Simone Vossel et al. J Neurosci. .

Abstract

Attentional orientation to a spatial cue and reorientation-after invalid cueing-are mediated by two distinct networks in the human brain. A bilateral dorsal frontoparietal network, comprising the intraparietal sulcus (IPS) and the frontal eye fields (FEF), controls the voluntary deployment of attention and may modulate visual cortex in preparation for upcoming stimulation. In contrast, reorienting attention to invalidly cued targets engages a right-lateralized ventral frontoparietal network comprising the temporoparietal junction (TPJ) and ventral frontal cortex.

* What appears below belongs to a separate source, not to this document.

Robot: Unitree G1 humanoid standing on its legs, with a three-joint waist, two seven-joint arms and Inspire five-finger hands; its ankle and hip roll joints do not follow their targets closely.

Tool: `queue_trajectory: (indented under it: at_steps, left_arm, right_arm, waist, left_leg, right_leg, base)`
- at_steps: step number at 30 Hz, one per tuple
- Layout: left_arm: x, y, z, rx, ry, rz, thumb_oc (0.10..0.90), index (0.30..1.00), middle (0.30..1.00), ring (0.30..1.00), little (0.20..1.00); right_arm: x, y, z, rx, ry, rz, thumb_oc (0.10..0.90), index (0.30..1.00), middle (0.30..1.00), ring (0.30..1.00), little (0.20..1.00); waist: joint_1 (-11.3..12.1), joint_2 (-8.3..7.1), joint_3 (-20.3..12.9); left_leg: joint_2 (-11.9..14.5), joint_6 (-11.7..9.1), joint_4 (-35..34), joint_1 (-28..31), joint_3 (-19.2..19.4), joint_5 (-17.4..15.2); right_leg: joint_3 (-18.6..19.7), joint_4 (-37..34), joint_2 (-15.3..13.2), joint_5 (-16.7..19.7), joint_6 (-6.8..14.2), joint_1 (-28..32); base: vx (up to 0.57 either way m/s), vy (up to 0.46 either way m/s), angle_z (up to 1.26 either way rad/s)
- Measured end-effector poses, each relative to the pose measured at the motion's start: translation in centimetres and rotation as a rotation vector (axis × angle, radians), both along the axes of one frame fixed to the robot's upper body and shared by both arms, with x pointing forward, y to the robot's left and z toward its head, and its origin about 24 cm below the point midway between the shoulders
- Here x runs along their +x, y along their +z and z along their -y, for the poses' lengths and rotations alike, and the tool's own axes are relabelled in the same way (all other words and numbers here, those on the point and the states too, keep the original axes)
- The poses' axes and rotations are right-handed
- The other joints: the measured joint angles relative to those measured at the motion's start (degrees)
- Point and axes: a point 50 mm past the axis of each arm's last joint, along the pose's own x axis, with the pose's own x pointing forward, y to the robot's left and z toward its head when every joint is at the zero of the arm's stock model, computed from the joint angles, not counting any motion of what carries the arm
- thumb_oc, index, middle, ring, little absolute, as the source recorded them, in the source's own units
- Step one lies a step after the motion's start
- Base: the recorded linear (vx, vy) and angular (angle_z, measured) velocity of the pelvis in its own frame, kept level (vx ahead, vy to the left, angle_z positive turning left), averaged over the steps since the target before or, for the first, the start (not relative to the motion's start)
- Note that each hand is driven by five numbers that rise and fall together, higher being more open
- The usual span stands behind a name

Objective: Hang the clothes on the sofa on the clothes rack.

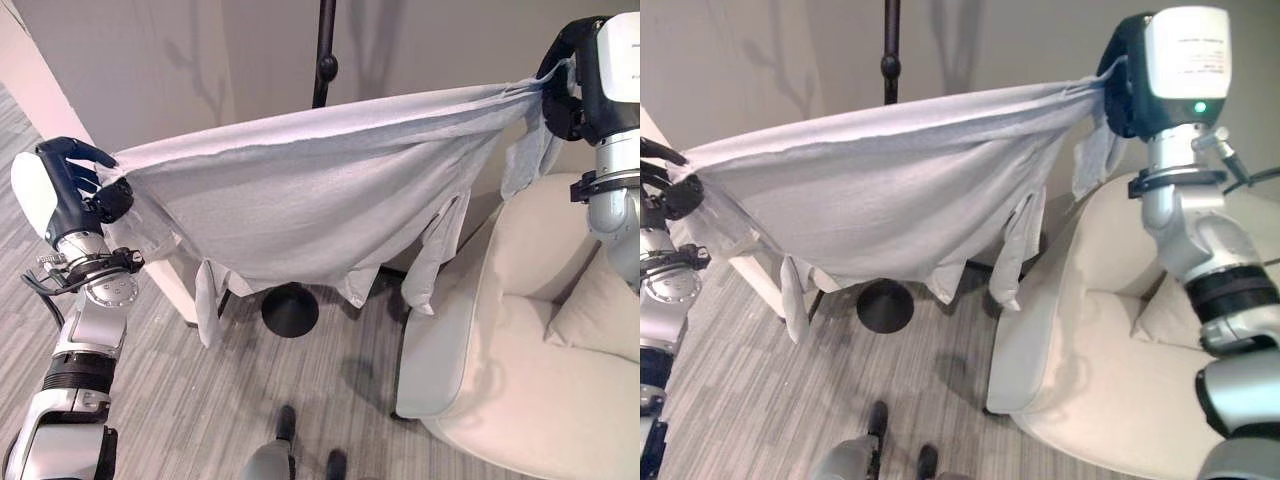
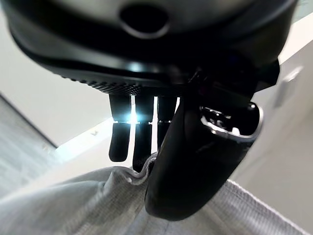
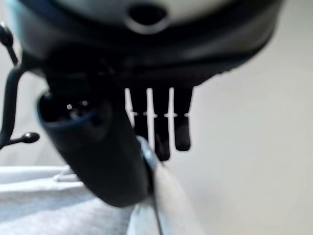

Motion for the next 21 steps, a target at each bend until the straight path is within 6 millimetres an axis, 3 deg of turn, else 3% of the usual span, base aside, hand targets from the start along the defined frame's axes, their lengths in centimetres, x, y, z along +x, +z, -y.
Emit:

The present fMRI study investigated the functional architecture of these two attentional systems by characterizing effective connectivity during lateralized orienting and reorienting of attention, respectively. Subjects performed a modified version of Posner's location-cueing paradigm. Dynamic causal modeling (DCM) of regional responses in the dorsal and ventral network, identified in a conventional (SPM) whole-brain analysis, was used to compare different functional architectures. Bayesian model selection showed that top-down connections from left and right IPS to left and right visual cortex, respectively, were modulated by the direction of attention. Moreover, model evidence was highest for a model with directed influences from bilateral IPS to FEF, and reciprocal coupling between right and left FEF. Invalid cueing enhanced forward connections from visual areas to right TPJ, and directed influences from right TPJ to right IPS and IFG (inferior frontal gyrus). These findings shed further light on the functional organization of the dorsal and ventral attentional network and support a context-sensitive lateralization in the top-down (backward) mediation of attentional orienting and the bottom-up (forward) effects of invalid cueing.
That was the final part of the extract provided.